Segment Start: Dataset records
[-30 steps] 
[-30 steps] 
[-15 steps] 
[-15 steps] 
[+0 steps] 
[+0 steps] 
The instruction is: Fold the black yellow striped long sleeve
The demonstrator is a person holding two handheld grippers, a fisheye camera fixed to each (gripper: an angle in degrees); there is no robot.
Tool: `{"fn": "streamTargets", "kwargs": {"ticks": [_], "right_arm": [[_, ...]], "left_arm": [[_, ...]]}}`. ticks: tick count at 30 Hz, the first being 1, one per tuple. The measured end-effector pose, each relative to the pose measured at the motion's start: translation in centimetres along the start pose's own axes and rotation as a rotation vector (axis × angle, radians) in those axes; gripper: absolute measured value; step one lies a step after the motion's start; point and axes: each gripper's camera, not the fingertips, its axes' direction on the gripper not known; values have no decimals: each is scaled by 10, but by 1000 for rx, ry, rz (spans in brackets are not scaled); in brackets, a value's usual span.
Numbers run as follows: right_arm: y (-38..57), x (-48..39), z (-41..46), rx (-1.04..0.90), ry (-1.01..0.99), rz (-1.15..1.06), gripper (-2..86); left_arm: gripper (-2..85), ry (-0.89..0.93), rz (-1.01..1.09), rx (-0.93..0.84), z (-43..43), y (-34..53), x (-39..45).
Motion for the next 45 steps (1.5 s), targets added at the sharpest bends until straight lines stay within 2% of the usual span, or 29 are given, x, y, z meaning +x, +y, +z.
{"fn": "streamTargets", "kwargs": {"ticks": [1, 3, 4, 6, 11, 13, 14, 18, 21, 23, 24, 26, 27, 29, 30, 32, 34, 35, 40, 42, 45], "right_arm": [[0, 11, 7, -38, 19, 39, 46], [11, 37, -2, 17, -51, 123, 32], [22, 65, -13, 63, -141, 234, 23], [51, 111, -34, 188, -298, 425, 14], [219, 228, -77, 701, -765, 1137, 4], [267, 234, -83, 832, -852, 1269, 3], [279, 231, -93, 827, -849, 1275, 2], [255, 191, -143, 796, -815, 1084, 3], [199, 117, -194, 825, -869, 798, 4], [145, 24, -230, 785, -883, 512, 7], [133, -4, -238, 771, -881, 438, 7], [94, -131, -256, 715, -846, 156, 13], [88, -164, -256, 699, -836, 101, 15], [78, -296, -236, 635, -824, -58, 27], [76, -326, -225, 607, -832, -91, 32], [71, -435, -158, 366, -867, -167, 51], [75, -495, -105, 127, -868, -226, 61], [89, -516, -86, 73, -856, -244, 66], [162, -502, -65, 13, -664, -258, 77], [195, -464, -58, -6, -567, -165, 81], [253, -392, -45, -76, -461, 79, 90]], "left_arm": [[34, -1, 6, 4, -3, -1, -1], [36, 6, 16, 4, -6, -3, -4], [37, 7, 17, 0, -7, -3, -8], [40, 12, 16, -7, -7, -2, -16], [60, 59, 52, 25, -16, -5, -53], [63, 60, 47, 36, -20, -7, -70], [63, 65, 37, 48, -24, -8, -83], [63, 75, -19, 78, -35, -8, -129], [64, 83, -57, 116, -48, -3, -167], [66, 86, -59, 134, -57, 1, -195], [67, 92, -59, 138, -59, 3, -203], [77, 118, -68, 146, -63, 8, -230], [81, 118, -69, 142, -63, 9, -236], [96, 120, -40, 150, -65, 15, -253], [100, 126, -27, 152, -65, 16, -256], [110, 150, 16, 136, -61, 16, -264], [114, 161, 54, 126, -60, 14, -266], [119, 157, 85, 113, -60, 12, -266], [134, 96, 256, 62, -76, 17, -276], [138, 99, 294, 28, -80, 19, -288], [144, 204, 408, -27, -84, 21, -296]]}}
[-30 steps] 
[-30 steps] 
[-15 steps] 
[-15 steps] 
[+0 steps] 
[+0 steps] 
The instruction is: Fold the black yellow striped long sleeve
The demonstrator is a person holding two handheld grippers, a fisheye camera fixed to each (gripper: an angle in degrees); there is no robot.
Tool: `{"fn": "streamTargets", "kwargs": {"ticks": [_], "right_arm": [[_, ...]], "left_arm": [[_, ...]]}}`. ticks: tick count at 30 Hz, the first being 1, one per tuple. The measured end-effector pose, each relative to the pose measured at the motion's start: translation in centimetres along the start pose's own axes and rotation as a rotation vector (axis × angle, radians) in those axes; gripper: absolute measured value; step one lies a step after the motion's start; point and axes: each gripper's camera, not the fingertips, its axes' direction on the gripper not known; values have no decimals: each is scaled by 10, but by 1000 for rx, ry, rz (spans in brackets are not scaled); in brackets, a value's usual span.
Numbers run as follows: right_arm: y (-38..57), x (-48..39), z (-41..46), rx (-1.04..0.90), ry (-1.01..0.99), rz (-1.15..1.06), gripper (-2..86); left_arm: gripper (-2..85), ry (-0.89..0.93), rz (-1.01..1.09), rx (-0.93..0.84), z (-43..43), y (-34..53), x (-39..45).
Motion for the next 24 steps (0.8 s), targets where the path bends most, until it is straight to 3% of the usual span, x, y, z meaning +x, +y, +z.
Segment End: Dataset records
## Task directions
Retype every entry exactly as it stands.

## Task output
[-30 steps] 
[-30 steps] 
[-15 steps] 
[-15 steps] 
[+0 steps] 
[+0 steps] 
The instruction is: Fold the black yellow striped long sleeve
The demonstrator is a person holding two handheld grippers, a fisheye camera fixed to each (gripper: an angle in degrees); there is no robot.
Tool: `{"fn": "streamTargets", "kwargs": {"ticks": [_], "right_arm": [[_, ...]], "left_arm": [[_, ...]]}}`. ticks: tick count at 30 Hz, the first being 1, one per tuple. The measured end-effector pose, each relative to the pose measured at the motion's start: translation in centimetres along the start pose's own axes and rotation as a rotation vector (axis × angle, radians) in those axes; gripper: absolute measured value; step one lies a step after the motion's start; point and axes: each gripper's camera, not the fingertips, its axes' direction on the gripper not known; values have no decimals: each is scaled by 10, but by 1000 for rx, ry, rz (spans in brackets are not scaled); in brackets, a value's usual span.
Numbers run as follows: right_arm: y (-38..57), x (-48..39), z (-41..46), rx (-1.04..0.90), ry (-1.01..0.99), rz (-1.15..1.06), gripper (-2..86); left_arm: gripper (-2..85), ry (-0.89..0.93), rz (-1.01..1.09), rx (-0.93..0.84), z (-43..43), y (-34..53), x (-39..45).
Motion for the next 45 steps (1.5 s), targets added at the sharpest bends until straight lines stay within 2% of the usual span, or 29 are given, x, y, z meaning +x, +y, +z.
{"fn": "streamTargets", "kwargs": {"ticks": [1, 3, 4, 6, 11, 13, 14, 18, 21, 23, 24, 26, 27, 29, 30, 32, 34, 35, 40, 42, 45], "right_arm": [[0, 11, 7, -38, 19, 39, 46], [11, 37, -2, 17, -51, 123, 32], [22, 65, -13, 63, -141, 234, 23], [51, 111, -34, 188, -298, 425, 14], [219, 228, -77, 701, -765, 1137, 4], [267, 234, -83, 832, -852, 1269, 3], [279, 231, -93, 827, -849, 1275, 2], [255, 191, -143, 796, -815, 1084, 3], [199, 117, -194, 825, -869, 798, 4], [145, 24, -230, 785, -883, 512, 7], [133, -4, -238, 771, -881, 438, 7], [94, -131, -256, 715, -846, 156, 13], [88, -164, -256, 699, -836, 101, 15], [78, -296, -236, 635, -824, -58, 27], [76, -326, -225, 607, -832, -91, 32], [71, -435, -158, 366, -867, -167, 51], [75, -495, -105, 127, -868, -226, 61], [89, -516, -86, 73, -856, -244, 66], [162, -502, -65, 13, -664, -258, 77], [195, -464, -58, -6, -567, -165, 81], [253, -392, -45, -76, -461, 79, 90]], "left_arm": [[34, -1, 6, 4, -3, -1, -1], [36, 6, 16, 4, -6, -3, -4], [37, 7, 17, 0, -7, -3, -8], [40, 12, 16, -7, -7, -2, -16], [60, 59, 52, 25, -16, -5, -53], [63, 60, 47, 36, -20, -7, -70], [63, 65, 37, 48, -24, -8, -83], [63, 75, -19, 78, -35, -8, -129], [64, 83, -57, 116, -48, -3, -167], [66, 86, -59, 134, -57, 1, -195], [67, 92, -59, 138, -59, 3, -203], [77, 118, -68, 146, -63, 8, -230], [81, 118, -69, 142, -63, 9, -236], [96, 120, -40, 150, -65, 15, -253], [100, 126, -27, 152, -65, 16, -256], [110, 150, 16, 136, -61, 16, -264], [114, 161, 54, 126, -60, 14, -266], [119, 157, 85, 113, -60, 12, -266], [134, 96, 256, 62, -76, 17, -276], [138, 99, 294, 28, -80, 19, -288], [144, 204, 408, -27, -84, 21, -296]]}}
[-30 steps] 
[-30 steps] 
[-15 steps] 
[-15 steps] 
[+0 steps] 
[+0 steps] 
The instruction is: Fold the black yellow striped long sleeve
The demonstrator is a person holding two handheld grippers, a fisheye camera fixed to each (gripper: an angle in degrees); there is no robot.
Tool: `{"fn": "streamTargets", "kwargs": {"ticks": [_], "right_arm": [[_, ...]], "left_arm": [[_, ...]]}}`. ticks: tick count at 30 Hz, the first being 1, one per tuple. The measured end-effector pose, each relative to the pose measured at the motion's start: translation in centimetres along the start pose's own axes and rotation as a rotation vector (axis × angle, radians) in those axes; gripper: absolute measured value; step one lies a step after the motion's start; point and axes: each gripper's camera, not the fingertips, its axes' direction on the gripper not known; values have no decimals: each is scaled by 10, but by 1000 for rx, ry, rz (spans in brackets are not scaled); in brackets, a value's usual span.
Numbers run as follows: right_arm: y (-38..57), x (-48..39), z (-41..46), rx (-1.04..0.90), ry (-1.01..0.99), rz (-1.15..1.06), gripper (-2..86); left_arm: gripper (-2..85), ry (-0.89..0.93), rz (-1.01..1.09), rx (-0.93..0.84), z (-43..43), y (-34..53), x (-39..45).
Motion for the next 24 steps (0.8 s), targets where the path bends most, until it is straight to 3% of the usual span, x, y, z meaning +x, +y, +z.

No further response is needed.